*Directions*. Count how many lines below include the word "This". Answer with a number only.

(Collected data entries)

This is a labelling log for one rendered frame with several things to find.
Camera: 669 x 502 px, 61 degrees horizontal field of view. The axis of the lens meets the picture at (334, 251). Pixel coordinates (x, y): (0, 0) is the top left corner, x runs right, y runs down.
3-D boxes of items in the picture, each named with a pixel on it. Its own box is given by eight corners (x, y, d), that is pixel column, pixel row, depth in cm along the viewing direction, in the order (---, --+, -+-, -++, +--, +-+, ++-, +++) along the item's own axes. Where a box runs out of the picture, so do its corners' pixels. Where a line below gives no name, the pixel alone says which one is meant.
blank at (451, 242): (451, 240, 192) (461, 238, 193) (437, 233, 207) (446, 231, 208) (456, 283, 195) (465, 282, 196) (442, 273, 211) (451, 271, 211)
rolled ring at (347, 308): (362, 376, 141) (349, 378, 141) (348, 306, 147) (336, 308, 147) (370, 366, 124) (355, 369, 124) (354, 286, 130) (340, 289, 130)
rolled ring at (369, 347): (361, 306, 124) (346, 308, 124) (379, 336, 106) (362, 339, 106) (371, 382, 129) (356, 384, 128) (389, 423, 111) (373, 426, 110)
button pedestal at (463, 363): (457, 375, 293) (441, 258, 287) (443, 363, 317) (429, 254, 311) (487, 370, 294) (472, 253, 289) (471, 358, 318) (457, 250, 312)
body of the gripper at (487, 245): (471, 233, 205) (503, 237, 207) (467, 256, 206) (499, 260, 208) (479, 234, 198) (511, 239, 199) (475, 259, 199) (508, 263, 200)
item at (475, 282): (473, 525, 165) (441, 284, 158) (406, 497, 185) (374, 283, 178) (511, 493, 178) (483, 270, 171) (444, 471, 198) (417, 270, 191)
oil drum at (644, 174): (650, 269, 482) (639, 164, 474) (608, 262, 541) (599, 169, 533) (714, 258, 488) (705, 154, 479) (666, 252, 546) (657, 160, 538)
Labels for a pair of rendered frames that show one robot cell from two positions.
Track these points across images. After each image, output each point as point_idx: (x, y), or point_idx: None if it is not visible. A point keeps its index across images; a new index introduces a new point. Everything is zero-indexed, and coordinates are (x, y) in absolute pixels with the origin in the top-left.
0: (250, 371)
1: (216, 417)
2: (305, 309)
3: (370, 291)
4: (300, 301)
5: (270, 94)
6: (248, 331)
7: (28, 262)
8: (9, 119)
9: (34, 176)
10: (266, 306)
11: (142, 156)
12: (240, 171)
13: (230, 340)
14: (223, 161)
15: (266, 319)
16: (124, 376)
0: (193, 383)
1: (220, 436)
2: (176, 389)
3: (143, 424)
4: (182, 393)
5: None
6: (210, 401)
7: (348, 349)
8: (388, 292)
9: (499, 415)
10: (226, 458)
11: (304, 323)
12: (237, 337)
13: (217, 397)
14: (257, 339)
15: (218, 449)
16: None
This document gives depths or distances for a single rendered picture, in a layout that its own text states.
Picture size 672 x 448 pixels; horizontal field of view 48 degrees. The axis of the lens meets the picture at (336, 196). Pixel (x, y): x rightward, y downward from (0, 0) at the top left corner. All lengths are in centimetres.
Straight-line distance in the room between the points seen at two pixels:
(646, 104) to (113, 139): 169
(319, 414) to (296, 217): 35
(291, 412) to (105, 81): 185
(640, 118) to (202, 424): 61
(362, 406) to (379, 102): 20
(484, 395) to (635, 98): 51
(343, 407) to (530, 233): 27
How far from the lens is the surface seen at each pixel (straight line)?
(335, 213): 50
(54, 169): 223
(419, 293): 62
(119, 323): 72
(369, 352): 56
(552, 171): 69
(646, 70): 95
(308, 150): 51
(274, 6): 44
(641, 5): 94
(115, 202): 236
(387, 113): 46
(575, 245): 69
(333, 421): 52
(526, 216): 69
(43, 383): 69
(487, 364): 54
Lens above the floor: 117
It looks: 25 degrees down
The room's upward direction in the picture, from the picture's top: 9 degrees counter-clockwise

*Result*. 2